Convinced it was only a matter of time until God saw fit to cast me aside, I called a ministry friend and mentor of mine, Dick Alexander, who, not coincidentally, was an INTJ as well. He had led a fruitful, growing, outreach-focused church for years. I knew he could help me, or at least understand my quandary.
“So here’s the thing Dick,” I told him over lunch. “I suck as a pastor. Literally. I’m just not wired up to do it. People want everything that I’m not. I’m an INTJ trying to fit into an ENFJ “extroverted—warm and fuzzy—get everybody together and hug” pastoral role. People want everything that I’m not.”
I paused, waiting for him to join me in my pity party. It never came.
“Well INTJ’s don’t make very good husbands and fathers either,” Dick shot back in his deep guttural voice. “Are you going to quit your family and the ministry?”
“Well, um, of course not.”
Long pause.
Then he leaned over and said something I’ll never forget,
Every pastor has something about them that they think makes them unfit to be truly effective in ministry. Every single one. God does that so that we’ll learn to rely on him.
That one piece of advice kept me from sending out law school applications.

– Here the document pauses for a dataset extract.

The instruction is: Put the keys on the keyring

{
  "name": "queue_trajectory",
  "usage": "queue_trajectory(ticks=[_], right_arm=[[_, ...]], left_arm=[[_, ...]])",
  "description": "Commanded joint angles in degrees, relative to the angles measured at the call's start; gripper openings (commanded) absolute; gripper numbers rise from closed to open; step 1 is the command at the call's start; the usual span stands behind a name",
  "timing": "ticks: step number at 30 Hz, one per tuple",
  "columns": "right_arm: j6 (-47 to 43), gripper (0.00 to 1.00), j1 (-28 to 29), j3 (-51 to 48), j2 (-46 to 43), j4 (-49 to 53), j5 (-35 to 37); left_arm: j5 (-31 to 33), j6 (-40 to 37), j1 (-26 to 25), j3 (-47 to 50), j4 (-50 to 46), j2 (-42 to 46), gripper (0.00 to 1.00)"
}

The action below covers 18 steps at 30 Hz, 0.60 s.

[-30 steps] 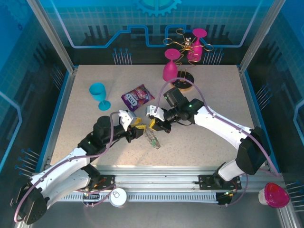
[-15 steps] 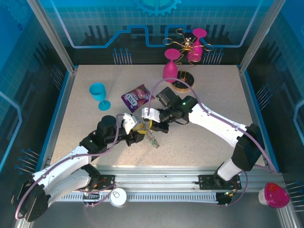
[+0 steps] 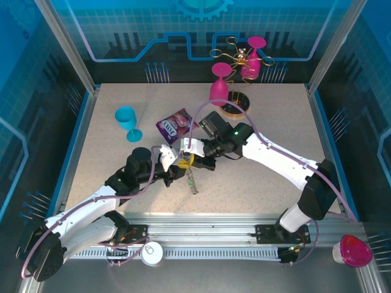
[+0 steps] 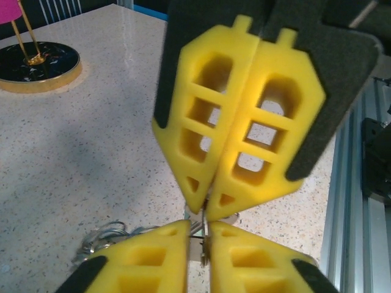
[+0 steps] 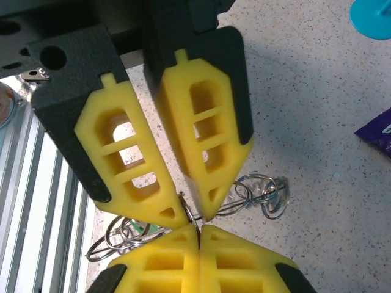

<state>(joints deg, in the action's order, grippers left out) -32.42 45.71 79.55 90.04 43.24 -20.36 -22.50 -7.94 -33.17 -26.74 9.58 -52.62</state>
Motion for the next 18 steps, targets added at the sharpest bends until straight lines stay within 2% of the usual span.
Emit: queue_trajectory(ticks=[1,3,4,6,9,14,18], right_arm=[[0.5,0.00,1.3,1.9,0.3,1.2,-1.7],[1.2,0.00,0.9,1.5,-0.5,0.6,-2.0],[1.9,0.03,0.3,0.9,-1.3,-0.2,-2.8],[4.5,0.26,-2.0,-2.0,-3.9,-3.5,-5.2],[6.3,0.39,-4.9,-7.6,-8.5,-8.7,-8.1],[5.3,0.42,-6.5,-17.0,-13.6,-18.2,-8.7],[4.8,0.41,-6.2,-20.2,-14.6,-22.3,-7.6]], left_arm=[[-1.2,-0.8,0.1,-0.1,2.9,0.1,0.02],[-1.1,-0.9,0.2,0.5,4.2,0.5,0.00],[-1.1,-0.8,0.1,0.9,5.3,0.7,0.00],[-0.7,-0.5,0.2,2.2,8.0,1.3,0.00],[0.3,0.3,0.2,4.2,12.8,2.3,0.00],[0.3,1.1,0.0,7.1,19.9,2.7,0.00],[0.1,1.4,0.1,8.3,22.4,2.6,0.00]])
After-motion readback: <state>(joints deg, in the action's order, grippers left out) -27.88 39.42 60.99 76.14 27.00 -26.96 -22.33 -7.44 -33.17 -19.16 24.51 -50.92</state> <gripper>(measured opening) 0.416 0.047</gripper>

Believe You Have What It Takes
Let me share five things I’ve learned that have helped me quiet the self-defeating dialogue in my head:
1. You don’t need to get out of ministry. You just need to transition your congregation to become a different kind of church. I tell Senior Pastors I coach that they don’t focus on changing themselves. They need to focus on changing the church culture so they can lead within your sweet spot.

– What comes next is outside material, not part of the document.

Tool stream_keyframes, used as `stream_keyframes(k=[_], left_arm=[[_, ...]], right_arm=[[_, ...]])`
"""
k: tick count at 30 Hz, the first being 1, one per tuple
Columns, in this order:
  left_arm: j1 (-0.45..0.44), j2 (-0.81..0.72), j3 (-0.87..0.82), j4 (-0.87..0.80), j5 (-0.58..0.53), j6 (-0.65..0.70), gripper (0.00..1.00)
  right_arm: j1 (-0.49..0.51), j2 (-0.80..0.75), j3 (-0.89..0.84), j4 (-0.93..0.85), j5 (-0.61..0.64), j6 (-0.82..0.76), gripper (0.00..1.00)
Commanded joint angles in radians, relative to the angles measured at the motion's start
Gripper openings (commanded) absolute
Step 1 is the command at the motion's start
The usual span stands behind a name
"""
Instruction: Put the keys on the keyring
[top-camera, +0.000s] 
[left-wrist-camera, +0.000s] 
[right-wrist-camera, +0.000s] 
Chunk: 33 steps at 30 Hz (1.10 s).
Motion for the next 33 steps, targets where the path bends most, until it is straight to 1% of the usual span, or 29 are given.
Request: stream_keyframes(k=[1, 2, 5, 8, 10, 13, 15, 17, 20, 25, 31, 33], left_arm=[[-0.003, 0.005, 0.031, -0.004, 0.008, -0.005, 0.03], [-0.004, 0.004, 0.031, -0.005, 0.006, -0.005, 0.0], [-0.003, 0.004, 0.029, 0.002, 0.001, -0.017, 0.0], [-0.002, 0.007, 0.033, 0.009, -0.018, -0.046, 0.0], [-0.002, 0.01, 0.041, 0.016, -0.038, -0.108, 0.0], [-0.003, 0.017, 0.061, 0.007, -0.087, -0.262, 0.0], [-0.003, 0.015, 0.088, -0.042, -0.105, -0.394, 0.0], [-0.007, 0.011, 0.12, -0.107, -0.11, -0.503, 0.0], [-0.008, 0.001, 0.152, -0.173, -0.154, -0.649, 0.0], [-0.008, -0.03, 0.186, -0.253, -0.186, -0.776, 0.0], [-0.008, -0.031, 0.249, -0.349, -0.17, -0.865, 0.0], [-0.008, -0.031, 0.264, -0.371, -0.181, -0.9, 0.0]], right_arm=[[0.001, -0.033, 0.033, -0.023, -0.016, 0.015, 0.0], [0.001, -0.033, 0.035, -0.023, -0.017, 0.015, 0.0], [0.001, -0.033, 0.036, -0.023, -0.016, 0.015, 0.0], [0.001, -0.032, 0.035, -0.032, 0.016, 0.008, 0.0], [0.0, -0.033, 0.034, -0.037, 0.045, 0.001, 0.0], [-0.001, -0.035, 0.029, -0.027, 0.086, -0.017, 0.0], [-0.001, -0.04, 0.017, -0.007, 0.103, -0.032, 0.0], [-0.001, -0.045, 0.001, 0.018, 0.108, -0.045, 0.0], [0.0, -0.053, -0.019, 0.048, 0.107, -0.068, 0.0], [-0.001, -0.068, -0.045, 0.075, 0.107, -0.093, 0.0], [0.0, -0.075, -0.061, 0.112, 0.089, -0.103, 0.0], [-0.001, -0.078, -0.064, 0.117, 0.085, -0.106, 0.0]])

2. Every church plateaus. No church can maintain continuous growth. Plateaus are God’s way of allowing us time to regroup, rethink our strategy, rally the troops, marshal the resources, then take the next hill.
3. Throw away your pastoral theology books. They will only try to make you fit into a preconceived pastoral mold. Your church will grow if you focus on the five things that never leave a Senior Pastor’s plate: leadership development, preaching, evangelism, generosity, and personal growth. But you must tackle those core priorities through your own unique style and perspective. There’s more than one way to skin a cat.
4. Buffer your mind and heart from the soul-numbing affects of cyclical attendance patterns. The best way to do that is to develop interests outside of the church. That way when the church isn’t doing so well, you can still get excited about one of your other interests. One byproduct of outside interests is that over time you’ll develop strong enough ego boundaries so that when slumps hit, and they will, you’ll focus on fixing the church and not constantly second-guessing yourself.
5. Ask the right question. The question we need to ask ourselves is not, “Can I lead my church to grow?” but, “Can God use me to help his church grow?” Big difference. Jesus wants your church to grow more than you do, so put your focus on God instead of your own personal limitations. One leads to sleeping well at night. The other leads to Xanax prescriptions.
The simple fact is you have what it takes.
God has brought you to that church for a reason. Take your hands off the escape hatch lever, put them back on the steering wheel, pick up your cross, and get the job done. You may need coaching, but you don’t need to find a new church or leave the ministry.
God believes in you, and so do I.
The bad news is that after 25 years of ministry I still occasionally experience self-defeating conversations on the way home from a bad Sunday. The good news is that instead of those conversations lasting days, they now only last a few minutes.
The pity party is over. Snow or no snow, let’s roll up our sleeves. We’ve got eternal work to do.
Do you believe you can lead your church to grow?